Change tends to come in one of two ways-planned or unplanned.  It is a given that unplanned changes will be stressful.  A job loss, an unexpected health diagnosis, an accident, the sudden death of a friend or loved one or the sudden end to a relationship are of course some of the most stressful events any of us can encounter in our lives.  No one ever plans or chooses such events, which of course only adds to the stress created by these types of changes.

What is perhaps not as well understood is that even changes that are planned, those that are chosen for very positive reasons and are happily anticipated, can also be very stressful.  Beginning a new romantic relationship, starting a new job, moving to a new community, adding a baby to the family, retiring, adding new staff to an organization, beginning a school year, or joining the military are all changes, while planned and chosen, can come with their own fair share of stress.

We at Living Compass are currently in the midst of many planned changes, which are not without their share of stress.  You may have already noticed one of our changes, as this week’s column features an updated look for our logo.  In addition to a new look, we are in the midst of a major expansion of our wellness resources for adults, teens, parents, and families. We are extremely excited about the changes that we are making at Living Compass and grateful that they are needed as they are being made in response to the tremendous growth we have experienced in requests for our resources and programs. Nevertheless, there is still stress as we change and grow with the addition of new staff and new programs.

Allow me to introduce the “J” Curve, the single most helpful concept in explaining why change, both planned and unplanned, creates stress.  The “J” Curve, pictured above,  has a vertical axis showing “Stability” and a horizontal axis showing “Openness/Growth.”  The dotted line shows the trajectory we would like to see when positive change is planned and freely  chosen.  We expect that such change will put us on a path where each day we will feel better than the day before.  While we may expect positive, planned change to follow this path, the reality is that all change, even positive change, initially creates a period of instability.  This is shown perfectly by the “J” Curve as it illustrates that the initial movement toward openness and growth is accompanied by an initial decrease in stability.

In the Book of Exodus, found in the Old Testament, we read a story of a group of people who find themselves in the midst of a “J” Curve.  Moses is leading his followers on an exodus out of years of bondage under a dictator in Egypt, an exodus -a change- that the people choose and are initially excited to be making.  The journey to freedom takes Moses and his followers through the wilderness of a “J” Curve. Eventually their excitement wanes and the people get frustrated that the journey is not the path that they had expected.  At one point, when they are discouraged and are losing hope, they announce that they want to turn back to the the life they had so much wanted to escape.  They were at the bottom of their “J” Curve and they wanted to go back.  They wanted to go back to the stability, the status quo of their previous bondage, because they perceived it to be more stable and familiar, better than the struggle they were currently experiencing.  As the story goes, they resist the urge to go back and forge ahead with new determination and eventually  experience the promise of a new life. They lived through the worst of the “J” Curve process, came up the other side, and were then able to enjoy the benefits of their hard work and determination.

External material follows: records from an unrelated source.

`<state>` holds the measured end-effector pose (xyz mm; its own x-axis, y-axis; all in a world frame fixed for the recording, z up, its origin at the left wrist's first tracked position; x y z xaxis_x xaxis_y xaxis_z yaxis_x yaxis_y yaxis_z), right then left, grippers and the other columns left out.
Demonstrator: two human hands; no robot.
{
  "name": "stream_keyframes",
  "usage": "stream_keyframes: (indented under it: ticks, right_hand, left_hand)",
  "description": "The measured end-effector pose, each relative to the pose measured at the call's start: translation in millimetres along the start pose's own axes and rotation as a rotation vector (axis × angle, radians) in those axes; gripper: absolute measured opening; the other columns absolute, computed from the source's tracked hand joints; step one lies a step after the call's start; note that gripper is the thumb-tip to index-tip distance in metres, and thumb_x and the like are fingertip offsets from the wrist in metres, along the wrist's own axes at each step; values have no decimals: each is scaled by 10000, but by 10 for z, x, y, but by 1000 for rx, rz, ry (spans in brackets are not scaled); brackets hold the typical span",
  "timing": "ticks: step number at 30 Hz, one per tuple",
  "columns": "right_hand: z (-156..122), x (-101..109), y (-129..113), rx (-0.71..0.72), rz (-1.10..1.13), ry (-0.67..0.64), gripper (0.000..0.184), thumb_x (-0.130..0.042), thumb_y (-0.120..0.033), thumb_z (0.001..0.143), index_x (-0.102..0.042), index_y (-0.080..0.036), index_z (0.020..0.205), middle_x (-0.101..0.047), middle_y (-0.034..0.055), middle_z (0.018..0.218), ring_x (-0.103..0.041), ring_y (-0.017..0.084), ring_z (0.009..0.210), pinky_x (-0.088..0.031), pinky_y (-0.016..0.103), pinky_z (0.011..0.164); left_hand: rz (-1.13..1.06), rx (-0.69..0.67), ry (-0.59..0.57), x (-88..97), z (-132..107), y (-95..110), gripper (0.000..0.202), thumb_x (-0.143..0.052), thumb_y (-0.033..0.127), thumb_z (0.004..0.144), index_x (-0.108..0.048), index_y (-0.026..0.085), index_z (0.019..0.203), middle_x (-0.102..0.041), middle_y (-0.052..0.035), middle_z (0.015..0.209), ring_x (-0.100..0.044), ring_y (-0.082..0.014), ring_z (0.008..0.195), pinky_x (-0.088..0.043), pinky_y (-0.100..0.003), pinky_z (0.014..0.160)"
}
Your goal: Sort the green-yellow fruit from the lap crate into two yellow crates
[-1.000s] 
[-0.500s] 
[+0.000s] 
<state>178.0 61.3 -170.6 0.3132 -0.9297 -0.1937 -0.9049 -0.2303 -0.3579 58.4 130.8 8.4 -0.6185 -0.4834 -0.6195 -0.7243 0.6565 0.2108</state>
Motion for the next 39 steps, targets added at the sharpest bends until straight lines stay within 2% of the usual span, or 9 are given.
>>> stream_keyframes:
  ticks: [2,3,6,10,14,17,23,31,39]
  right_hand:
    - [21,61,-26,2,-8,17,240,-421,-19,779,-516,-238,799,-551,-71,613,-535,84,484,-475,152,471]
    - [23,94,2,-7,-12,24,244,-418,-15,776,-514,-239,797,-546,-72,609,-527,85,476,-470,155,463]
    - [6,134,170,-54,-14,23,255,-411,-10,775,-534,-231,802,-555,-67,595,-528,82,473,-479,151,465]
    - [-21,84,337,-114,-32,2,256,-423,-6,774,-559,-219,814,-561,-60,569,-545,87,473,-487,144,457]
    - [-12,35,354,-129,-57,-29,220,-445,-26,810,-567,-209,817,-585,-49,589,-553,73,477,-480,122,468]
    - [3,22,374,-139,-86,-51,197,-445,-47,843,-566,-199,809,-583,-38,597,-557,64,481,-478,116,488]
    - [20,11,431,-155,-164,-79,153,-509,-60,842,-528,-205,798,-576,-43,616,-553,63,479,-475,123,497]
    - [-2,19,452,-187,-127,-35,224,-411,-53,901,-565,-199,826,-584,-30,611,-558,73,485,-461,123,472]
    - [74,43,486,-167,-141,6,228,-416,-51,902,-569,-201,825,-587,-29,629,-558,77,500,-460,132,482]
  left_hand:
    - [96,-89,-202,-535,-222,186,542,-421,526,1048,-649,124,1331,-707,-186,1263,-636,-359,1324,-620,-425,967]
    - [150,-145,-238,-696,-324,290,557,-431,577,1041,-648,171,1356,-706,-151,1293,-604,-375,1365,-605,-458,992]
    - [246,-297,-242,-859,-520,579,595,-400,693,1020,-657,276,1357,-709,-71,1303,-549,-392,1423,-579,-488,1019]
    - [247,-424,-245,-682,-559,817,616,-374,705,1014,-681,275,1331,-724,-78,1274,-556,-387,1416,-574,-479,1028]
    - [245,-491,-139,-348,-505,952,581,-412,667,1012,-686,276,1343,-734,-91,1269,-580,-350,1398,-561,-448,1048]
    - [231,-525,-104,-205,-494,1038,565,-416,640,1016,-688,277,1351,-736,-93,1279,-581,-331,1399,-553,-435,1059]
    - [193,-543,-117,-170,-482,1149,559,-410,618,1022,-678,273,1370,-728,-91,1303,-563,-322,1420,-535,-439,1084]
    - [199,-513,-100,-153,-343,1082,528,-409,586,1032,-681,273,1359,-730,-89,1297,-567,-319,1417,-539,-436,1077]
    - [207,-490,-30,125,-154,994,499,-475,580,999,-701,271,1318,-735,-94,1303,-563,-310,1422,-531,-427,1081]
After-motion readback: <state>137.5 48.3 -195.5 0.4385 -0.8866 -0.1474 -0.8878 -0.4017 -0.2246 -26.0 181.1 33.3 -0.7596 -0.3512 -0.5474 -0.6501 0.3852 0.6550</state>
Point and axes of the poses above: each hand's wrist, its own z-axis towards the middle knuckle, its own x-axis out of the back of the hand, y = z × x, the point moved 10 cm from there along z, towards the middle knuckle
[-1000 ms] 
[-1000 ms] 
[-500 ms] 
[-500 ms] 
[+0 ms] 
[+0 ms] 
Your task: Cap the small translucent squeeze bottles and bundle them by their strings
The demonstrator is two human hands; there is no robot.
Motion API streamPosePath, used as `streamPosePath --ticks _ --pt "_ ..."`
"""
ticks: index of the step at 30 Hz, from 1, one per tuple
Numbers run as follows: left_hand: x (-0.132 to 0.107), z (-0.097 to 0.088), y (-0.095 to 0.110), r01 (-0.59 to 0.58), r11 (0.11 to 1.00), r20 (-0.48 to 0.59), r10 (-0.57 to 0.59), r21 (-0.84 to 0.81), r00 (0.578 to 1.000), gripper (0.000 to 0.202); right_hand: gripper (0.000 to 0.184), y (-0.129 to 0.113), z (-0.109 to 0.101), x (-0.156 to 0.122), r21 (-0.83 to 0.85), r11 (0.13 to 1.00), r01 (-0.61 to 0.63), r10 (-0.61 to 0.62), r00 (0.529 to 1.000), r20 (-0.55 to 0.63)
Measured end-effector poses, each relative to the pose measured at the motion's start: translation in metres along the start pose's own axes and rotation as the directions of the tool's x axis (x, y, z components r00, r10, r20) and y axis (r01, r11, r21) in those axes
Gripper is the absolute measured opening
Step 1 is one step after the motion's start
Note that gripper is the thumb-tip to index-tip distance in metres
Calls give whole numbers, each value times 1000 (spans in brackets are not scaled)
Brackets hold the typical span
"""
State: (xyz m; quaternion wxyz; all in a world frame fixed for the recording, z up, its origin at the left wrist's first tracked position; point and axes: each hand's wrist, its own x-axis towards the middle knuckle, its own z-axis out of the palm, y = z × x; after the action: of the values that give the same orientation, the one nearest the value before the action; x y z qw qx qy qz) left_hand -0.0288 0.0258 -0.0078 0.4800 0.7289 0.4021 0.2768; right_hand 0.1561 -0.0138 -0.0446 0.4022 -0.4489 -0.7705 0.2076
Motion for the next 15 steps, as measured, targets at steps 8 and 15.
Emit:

Living Compass is in the midst of a “J” Curve.  Perhaps you are, too.  Maybe your “J” Curve is one that has been planned, or maybe it was not.  Either way, it is helpful to know that all change initially creates instability and yet in order to experience growth, we must be willing to persevere through the times of stress that naturally come with change.  Such perseverance is greatly aided by the support of others and by the support of one’s hope and knowledge that such times of stress and change are not signs that things are falling apart, but rather are signs that things are coming together in a new and different way.  This very understanding can help us develop the patience and perspective needed to move through the challenging times of transition, planned and unplanned, that we all face.